The listing that follows should be reproduced exactly, line for line.

· · · · · · ·

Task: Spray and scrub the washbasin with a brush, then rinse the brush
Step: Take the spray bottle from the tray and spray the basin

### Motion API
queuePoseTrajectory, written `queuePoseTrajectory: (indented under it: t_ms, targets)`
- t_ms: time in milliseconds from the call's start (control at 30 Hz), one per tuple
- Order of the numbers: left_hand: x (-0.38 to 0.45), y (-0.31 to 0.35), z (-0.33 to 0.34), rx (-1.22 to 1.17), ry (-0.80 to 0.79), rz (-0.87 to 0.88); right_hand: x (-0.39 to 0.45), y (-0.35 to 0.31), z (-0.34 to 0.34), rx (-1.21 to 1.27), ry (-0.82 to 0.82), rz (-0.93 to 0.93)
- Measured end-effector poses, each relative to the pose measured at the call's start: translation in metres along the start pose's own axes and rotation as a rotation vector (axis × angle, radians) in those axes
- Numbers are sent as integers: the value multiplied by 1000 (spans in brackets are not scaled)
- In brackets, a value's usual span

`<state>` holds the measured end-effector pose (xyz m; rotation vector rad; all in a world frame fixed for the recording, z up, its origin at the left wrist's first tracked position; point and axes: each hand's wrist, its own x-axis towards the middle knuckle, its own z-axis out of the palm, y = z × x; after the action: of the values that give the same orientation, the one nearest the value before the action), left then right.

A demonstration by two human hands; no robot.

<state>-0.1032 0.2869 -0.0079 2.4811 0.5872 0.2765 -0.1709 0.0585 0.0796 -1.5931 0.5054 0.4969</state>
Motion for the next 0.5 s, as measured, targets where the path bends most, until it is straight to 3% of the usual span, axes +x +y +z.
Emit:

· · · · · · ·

■ Result of this exercise:
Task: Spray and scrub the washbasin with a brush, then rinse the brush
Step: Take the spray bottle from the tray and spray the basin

### Motion API
queuePoseTrajectory, written `queuePoseTrajectory: (indented under it: t_ms, targets)`
- t_ms: time in milliseconds from the call's start (control at 30 Hz), one per tuple
- Order of the numbers: left_hand: x (-0.38 to 0.45), y (-0.31 to 0.35), z (-0.33 to 0.34), rx (-1.22 to 1.17), ry (-0.80 to 0.79), rz (-0.87 to 0.88); right_hand: x (-0.39 to 0.45), y (-0.35 to 0.31), z (-0.34 to 0.34), rx (-1.21 to 1.27), ry (-0.82 to 0.82), rz (-0.93 to 0.93)
- Measured end-effector poses, each relative to the pose measured at the call's start: translation in metres along the start pose's own axes and rotation as a rotation vector (axis × angle, radians) in those axes
- Numbers are sent as integers: the value multiplied by 1000 (spans in brackets are not scaled)
- In brackets, a value's usual span

`<state>` holds the measured end-effector pose (xyz m; rotation vector rad; all in a world frame fixed for the recording, z up, its origin at the left wrist's first tracked position; point and axes: each hand's wrist, its own x-axis towards the middle knuckle, its own z-axis out of the palm, y = z × x; after the action: of the values that give the same orientation, the one nearest the value before the action), left then right.

A demonstration by two human hands; no robot.

<state>-0.1032 0.2869 -0.0079 2.4811 0.5872 0.2765 -0.1709 0.0585 0.0796 -1.5931 0.5054 0.4969</state>
Motion for the next 0.5 s, as measured, targets where the path bends most, until it is straight to 3% of the usual span, axes +x +y +z.
Emit:

Nothing else belongs in this answer.